▸ **Your task**
Your reply should be the whole listing, copied exactly, with the pictures left out.

▸ **Data block**
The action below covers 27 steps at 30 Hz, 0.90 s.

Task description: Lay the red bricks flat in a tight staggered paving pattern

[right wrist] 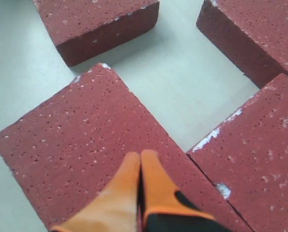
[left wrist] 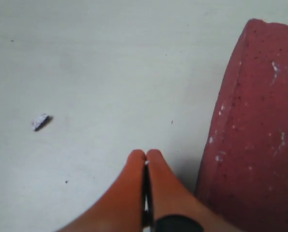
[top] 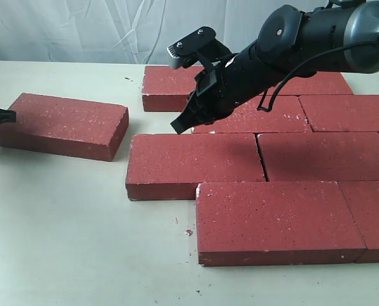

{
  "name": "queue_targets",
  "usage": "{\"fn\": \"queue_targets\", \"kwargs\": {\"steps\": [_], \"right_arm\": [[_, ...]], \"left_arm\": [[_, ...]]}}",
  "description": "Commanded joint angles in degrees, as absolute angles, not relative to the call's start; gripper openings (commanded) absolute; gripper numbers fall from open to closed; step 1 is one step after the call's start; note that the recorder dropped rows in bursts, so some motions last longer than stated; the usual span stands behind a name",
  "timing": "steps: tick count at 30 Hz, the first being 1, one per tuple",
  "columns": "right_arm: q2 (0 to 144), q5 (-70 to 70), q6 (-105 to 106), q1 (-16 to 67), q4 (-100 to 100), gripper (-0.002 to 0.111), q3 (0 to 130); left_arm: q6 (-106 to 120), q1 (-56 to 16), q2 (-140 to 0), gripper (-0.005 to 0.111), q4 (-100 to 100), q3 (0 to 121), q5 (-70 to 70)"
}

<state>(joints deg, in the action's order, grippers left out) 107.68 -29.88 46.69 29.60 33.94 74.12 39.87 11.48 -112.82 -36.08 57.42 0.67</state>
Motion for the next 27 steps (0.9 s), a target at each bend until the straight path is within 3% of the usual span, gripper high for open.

▸ **Answer to this problem**
The action below covers 27 steps at 30 Hz, 0.90 s.

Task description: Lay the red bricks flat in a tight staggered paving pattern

[right wrist] 
[left wrist] 
[top] 

{
  "name": "queue_targets",
  "usage": "{\"fn\": \"queue_targets\", \"kwargs\": {\"steps\": [_], \"right_arm\": [[_, ...]], \"left_arm\": [[_, ...]]}}",
  "description": "Commanded joint angles in degrees, as absolute angles, not relative to the call's start; gripper openings (commanded) absolute; gripper numbers fall from open to closed; step 1 is one step after the call's start; note that the recorder dropped rows in bursts, so some motions last longer than stated; the usual span stands behind a name",
  "timing": "steps: tick count at 30 Hz, the first being 1, one per tuple",
  "columns": "right_arm: q2 (0 to 144), q5 (-70 to 70), q6 (-105 to 106), q1 (-16 to 67), q4 (-100 to 100), gripper (-0.002 to 0.111), q3 (0 to 130); left_arm: q6 (-106 to 120), q1 (-56 to 16), q2 (-140 to 0), gripper (-0.005 to 0.111), q4 (-100 to 100), q3 (0 to 121), q5 (-70 to 70)"
}

<state>(joints deg, in the action's order, grippers left out) 107.68 -29.88 46.69 29.60 33.94 74.12 39.87 11.48 -112.82 -36.08 57.42 0.67</state>
Motion for the next 27 steps (0.9 s), a target at each bend until the straight path is within 3% of the usual span, gripper high for open.

That finishes the output for this exercise.